> [Problem requirements]
Gather each line of the entries below that includes "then".
++++ Input data
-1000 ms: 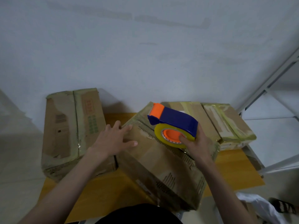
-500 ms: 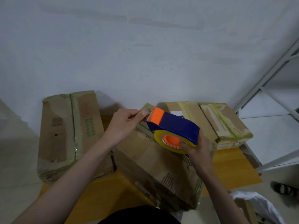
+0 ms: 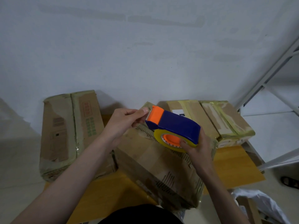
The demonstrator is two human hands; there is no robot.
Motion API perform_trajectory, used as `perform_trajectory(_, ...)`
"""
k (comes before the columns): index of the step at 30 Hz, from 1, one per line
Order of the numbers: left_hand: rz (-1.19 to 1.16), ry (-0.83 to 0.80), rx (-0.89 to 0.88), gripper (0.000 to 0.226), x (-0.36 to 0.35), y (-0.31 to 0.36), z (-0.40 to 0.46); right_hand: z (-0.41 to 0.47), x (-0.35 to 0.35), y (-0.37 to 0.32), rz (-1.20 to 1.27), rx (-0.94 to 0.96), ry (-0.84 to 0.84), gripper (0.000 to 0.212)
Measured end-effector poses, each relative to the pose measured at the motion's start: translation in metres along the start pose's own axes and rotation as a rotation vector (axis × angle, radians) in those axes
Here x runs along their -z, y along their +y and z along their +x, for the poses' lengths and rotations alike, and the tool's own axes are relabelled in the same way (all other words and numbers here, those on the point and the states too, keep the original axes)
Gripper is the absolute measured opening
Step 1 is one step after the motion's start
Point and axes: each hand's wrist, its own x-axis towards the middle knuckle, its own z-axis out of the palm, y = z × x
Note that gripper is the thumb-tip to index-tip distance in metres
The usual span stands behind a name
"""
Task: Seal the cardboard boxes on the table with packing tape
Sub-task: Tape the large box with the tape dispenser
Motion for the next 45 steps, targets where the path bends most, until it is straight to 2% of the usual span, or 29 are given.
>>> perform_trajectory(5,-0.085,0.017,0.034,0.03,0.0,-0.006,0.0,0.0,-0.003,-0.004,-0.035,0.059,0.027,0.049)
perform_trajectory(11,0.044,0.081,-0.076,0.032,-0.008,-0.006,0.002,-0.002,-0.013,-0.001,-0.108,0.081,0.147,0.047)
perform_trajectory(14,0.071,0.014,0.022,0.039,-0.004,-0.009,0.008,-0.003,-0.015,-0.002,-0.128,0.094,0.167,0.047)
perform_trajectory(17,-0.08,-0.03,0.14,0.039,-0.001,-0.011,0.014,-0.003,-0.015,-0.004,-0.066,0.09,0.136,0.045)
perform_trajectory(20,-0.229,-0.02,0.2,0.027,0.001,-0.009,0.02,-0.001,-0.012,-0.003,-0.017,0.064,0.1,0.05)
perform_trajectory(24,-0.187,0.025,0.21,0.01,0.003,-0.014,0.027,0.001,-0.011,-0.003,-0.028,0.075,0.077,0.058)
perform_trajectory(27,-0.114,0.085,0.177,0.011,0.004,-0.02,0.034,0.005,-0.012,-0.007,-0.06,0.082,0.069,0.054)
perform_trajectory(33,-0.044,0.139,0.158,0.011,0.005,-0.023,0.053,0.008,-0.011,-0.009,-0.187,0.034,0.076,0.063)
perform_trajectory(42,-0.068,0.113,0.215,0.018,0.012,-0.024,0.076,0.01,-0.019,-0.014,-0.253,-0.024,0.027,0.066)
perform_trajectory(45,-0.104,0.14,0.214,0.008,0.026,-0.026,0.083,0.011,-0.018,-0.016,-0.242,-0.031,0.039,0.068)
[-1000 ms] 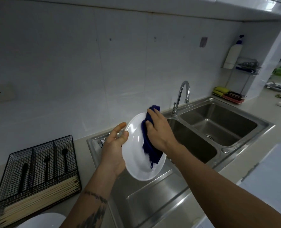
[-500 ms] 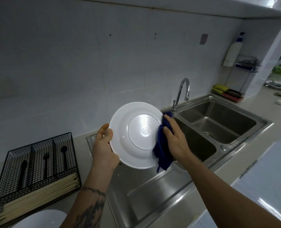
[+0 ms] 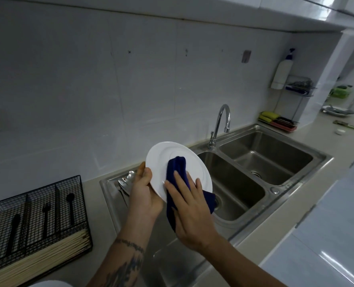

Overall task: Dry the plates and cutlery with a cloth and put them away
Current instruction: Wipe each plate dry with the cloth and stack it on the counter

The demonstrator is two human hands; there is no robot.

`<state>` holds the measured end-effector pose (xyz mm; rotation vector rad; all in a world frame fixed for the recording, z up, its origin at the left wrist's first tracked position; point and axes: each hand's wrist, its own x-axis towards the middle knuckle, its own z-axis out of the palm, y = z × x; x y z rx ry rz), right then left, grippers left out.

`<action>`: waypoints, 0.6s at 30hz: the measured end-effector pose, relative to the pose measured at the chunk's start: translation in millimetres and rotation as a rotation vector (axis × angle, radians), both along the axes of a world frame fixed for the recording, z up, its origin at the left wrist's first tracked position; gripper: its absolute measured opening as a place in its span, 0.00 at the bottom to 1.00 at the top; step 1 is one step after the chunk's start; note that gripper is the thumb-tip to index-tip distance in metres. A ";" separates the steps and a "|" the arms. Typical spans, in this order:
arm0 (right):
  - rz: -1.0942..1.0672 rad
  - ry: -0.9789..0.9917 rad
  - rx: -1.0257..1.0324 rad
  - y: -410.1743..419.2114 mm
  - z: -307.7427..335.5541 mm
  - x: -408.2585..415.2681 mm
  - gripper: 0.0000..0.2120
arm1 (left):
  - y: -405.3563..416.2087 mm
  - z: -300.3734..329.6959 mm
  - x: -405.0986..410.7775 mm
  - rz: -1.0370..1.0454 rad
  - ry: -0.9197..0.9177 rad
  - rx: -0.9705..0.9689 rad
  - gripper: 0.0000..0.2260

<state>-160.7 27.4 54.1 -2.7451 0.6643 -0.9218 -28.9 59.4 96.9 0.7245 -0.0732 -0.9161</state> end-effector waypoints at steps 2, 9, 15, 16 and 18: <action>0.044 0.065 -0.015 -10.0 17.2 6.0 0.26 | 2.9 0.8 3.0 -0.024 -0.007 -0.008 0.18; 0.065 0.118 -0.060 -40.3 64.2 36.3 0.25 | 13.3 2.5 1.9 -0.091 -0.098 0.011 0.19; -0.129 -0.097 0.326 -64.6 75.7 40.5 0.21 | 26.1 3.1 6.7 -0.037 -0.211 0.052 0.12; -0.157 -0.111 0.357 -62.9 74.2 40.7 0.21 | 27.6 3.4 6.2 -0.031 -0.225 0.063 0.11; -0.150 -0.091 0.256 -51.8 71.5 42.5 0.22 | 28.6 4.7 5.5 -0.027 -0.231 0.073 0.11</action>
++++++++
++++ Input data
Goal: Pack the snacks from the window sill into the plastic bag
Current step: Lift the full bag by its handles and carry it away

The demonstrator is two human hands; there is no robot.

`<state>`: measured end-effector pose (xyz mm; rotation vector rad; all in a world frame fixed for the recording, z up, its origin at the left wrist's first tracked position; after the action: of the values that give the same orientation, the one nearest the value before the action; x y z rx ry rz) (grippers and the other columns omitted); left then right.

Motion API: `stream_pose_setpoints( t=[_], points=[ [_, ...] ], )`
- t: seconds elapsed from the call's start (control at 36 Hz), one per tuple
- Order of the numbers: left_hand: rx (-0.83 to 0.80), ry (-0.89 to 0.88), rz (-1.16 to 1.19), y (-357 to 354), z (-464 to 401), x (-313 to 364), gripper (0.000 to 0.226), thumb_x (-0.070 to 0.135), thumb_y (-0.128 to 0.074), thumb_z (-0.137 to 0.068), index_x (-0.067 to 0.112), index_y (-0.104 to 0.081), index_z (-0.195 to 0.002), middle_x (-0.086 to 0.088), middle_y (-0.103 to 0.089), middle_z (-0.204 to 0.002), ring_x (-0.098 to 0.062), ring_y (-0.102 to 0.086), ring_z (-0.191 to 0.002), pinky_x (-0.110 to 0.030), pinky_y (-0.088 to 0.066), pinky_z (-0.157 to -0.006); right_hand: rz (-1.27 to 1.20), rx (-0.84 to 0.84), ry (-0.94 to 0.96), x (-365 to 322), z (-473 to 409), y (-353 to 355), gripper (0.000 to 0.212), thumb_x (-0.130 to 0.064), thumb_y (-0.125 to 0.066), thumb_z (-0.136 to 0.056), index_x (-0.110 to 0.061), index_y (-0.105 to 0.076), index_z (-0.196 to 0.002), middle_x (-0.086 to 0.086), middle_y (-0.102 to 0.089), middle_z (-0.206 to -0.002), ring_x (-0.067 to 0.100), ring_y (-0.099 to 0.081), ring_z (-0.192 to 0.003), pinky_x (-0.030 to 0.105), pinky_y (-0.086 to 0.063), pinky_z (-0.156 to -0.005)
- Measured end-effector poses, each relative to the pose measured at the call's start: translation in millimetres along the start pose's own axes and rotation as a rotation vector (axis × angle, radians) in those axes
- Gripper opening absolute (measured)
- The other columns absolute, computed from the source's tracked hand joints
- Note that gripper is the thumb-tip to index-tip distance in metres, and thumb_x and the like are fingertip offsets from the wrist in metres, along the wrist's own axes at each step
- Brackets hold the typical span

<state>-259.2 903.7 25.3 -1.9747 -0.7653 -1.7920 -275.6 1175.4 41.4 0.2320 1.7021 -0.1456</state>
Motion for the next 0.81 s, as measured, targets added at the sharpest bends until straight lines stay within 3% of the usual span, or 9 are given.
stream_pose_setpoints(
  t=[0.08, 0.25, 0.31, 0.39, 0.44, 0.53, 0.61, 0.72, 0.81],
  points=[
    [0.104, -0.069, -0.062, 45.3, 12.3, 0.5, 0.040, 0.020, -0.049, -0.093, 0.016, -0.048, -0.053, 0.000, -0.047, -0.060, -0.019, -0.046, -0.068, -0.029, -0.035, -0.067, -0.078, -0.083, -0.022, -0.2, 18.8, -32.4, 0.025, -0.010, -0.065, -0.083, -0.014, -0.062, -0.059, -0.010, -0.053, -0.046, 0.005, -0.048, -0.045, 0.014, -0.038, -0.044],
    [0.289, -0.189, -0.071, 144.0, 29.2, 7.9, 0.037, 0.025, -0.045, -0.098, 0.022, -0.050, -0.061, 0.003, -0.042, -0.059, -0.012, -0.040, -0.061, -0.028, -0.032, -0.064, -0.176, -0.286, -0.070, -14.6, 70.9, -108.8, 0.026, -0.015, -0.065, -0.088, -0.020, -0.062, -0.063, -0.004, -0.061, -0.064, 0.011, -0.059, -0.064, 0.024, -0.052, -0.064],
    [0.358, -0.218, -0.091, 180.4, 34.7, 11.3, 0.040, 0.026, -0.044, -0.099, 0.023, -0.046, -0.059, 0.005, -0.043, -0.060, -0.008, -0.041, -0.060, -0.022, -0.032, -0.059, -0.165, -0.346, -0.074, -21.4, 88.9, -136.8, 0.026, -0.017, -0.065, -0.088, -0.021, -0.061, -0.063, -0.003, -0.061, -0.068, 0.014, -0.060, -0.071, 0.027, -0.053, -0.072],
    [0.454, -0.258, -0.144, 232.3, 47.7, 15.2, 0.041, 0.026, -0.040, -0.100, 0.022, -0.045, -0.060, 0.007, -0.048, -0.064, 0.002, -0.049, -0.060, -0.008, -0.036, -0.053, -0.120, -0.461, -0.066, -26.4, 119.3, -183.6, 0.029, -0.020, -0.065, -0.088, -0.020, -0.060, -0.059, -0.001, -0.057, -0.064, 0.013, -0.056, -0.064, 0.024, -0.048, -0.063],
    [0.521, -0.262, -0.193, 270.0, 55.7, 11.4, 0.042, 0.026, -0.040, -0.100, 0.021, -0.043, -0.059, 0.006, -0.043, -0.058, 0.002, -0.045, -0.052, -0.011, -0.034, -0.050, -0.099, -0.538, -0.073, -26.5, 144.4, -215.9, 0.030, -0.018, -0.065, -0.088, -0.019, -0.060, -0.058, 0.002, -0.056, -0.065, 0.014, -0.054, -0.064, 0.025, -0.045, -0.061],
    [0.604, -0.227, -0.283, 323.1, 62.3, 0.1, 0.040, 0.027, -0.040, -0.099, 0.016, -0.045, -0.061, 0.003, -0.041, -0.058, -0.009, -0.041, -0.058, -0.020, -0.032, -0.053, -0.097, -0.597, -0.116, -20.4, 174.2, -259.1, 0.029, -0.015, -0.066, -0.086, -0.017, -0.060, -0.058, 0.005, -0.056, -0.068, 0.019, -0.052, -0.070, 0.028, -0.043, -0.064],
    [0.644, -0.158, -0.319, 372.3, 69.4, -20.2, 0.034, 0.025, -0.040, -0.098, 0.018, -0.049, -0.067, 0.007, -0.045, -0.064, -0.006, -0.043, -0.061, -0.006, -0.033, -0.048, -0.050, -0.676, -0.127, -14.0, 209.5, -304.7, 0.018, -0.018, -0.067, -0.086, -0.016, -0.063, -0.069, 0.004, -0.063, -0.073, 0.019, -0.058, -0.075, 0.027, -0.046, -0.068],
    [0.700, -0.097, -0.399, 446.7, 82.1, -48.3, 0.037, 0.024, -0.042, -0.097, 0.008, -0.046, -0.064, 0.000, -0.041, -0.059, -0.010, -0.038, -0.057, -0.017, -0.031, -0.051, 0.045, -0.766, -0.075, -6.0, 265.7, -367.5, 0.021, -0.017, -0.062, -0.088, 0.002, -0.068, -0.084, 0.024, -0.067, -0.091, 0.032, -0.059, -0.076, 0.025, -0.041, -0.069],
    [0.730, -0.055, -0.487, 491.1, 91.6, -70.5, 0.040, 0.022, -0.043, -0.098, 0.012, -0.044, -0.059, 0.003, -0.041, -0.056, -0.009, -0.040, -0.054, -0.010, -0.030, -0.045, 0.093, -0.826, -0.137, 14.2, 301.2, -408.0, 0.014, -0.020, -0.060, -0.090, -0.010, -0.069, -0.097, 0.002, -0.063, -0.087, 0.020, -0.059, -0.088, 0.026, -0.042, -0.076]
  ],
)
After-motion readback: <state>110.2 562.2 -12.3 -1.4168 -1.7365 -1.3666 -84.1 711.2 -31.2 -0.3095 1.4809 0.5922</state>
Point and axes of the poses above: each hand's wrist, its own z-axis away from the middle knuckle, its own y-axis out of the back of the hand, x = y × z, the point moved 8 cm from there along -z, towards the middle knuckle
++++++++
> [Solution to this task]
`<state>` holds the measured end-effector pose (xyz mm; rotation vector rad; all in a world frame fixed for the recording, z up, its origin at the left wrist's first tracked position; point and axes: each hand's wrist, its own x-axis towards the middle knuckle, its own z-axis out of the palm, y = z × x; x y z rx ry rz), right then left, grippers left out.
`<state>`: measured end-effector pose (xyz mm; rotation vector rad; all in a world frame fixed for the recording, z up, its origin at the left wrist's first tracked position; after the action: of the values that give the same orientation, the one nearest the value before the action; x y z rx ry rz) (grippers and the other columns omitted); left then right.

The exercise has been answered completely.